▶ [What is expected]:
Copy each line of the data that has "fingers" in it.

▶ [Information supplied]:
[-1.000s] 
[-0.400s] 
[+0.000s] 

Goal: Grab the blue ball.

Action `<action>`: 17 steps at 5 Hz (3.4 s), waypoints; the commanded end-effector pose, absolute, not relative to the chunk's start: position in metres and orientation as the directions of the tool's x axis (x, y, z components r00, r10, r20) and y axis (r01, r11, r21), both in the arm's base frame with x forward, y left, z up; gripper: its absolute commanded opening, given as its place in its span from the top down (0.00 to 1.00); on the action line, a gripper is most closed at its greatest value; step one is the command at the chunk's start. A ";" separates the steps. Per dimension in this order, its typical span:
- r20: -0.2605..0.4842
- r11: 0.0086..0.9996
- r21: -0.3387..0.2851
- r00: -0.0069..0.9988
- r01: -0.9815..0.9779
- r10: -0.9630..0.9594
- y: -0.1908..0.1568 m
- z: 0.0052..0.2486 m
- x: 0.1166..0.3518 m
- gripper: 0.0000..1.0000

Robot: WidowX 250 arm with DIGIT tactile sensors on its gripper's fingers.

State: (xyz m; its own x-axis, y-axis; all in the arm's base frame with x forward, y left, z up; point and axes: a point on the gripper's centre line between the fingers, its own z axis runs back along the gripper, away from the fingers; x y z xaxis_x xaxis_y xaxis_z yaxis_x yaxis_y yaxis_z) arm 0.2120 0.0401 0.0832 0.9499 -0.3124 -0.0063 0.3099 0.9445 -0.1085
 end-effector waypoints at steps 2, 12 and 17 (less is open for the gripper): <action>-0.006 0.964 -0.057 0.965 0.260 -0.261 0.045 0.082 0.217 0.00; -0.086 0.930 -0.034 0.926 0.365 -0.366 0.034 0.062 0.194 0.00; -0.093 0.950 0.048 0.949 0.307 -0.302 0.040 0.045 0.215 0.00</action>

▶ [Written response]:
Robot: WidowX 250 arm with DIGIT tactile sensors on its gripper's fingers.
State: (xyz m; its own x-axis, y-axis; all in the arm's base frame with x forward, y left, z up; point and axes: a point on the gripper's centre line between the fingers, its own z axis runs back along the gripper, away from the fingers; x y z xaxis_x xaxis_y xaxis_z yaxis_x yaxis_y yaxis_z) arm 0.2120 0.0401 0.0832 0.9499 -0.3124 -0.0063 0.3099 0.9445 -0.1085

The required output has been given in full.